*** Block opens ***
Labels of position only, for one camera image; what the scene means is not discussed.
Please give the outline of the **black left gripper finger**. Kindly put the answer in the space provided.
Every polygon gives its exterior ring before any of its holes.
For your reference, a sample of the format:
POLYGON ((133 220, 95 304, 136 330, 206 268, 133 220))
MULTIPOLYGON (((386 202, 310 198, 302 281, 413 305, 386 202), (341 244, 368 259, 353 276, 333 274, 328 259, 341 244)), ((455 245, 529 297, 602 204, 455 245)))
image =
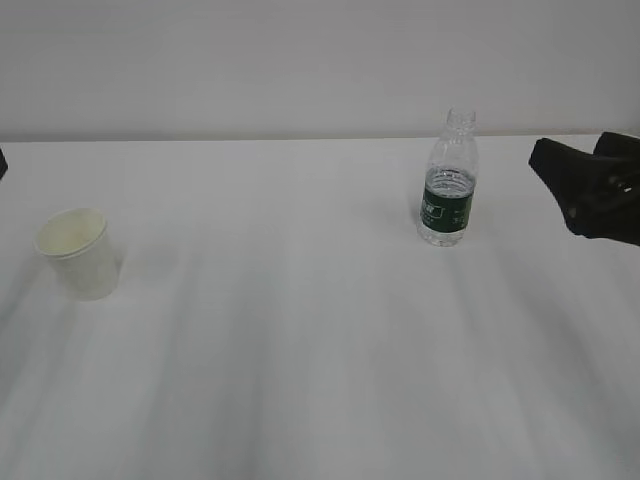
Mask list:
POLYGON ((2 149, 0 149, 0 180, 3 179, 7 172, 7 162, 2 149))

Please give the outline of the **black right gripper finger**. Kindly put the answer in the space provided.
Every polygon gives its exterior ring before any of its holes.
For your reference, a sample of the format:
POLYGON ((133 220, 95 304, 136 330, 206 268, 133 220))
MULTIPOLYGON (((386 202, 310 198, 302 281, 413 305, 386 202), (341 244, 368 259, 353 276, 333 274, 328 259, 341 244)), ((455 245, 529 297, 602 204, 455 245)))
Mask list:
POLYGON ((553 195, 573 234, 639 243, 639 159, 594 155, 542 138, 529 166, 553 195))
POLYGON ((594 155, 612 158, 640 158, 640 139, 616 132, 603 132, 596 142, 594 155))

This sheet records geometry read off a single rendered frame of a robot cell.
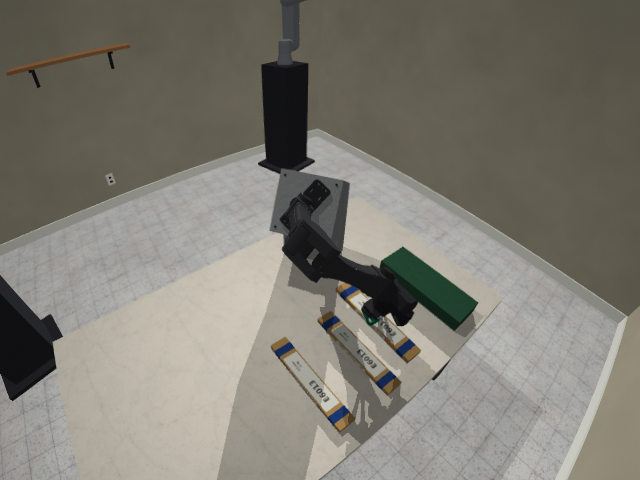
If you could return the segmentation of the cream welding electrode pack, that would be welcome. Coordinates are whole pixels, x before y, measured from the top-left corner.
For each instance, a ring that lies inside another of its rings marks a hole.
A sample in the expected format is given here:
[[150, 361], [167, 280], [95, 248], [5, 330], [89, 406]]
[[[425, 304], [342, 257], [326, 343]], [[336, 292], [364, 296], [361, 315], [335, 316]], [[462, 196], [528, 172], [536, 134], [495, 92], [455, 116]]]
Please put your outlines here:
*** Block closes ***
Set down every entry above again exactly, dropping each picture.

Labels of position only, for one camera image; what the scene means is not discussed.
Please give the outline of the **black left gripper finger**. Kindly put the answer in the space provided.
Every polygon gives its exterior ring before any of its holes.
For your reference, a sample of the format:
POLYGON ((133 220, 95 304, 136 330, 206 268, 133 220))
MULTIPOLYGON (((386 202, 310 198, 302 281, 413 305, 386 202), (341 244, 368 259, 353 276, 333 274, 328 259, 341 244)), ((455 245, 529 297, 602 204, 455 245)))
image =
Mask list:
POLYGON ((2 149, 0 149, 0 180, 3 179, 7 172, 7 162, 2 149))

Please give the outline of the **black right gripper finger**. Kindly put the answer in the space provided.
Every polygon gives its exterior ring before any of its holes.
For your reference, a sample of the format:
POLYGON ((133 220, 95 304, 136 330, 206 268, 133 220))
MULTIPOLYGON (((386 202, 310 198, 302 281, 413 305, 386 202), (341 244, 368 259, 353 276, 333 274, 328 259, 341 244)), ((455 245, 529 297, 602 204, 455 245)))
Mask list:
POLYGON ((553 195, 573 234, 639 243, 639 159, 594 155, 542 138, 529 166, 553 195))
POLYGON ((594 155, 612 158, 640 158, 640 139, 616 132, 603 132, 596 142, 594 155))

This sheet records geometry read off a single rendered frame of a robot cell.
If you could return the segmentation of the cream welding electrode pack, that would be welcome. Coordinates are whole pixels, x before y, measured from the top-left corner.
For each instance, a ring that lies inside another of its rings marks a hole.
A sample in the expected format is given here:
[[150, 361], [167, 280], [95, 248], [5, 330], [89, 406]]
[[[425, 304], [342, 257], [326, 343]], [[336, 292], [364, 296], [361, 315], [335, 316]], [[462, 196], [528, 172], [536, 134], [495, 92], [455, 116]]]
Please put your outlines here:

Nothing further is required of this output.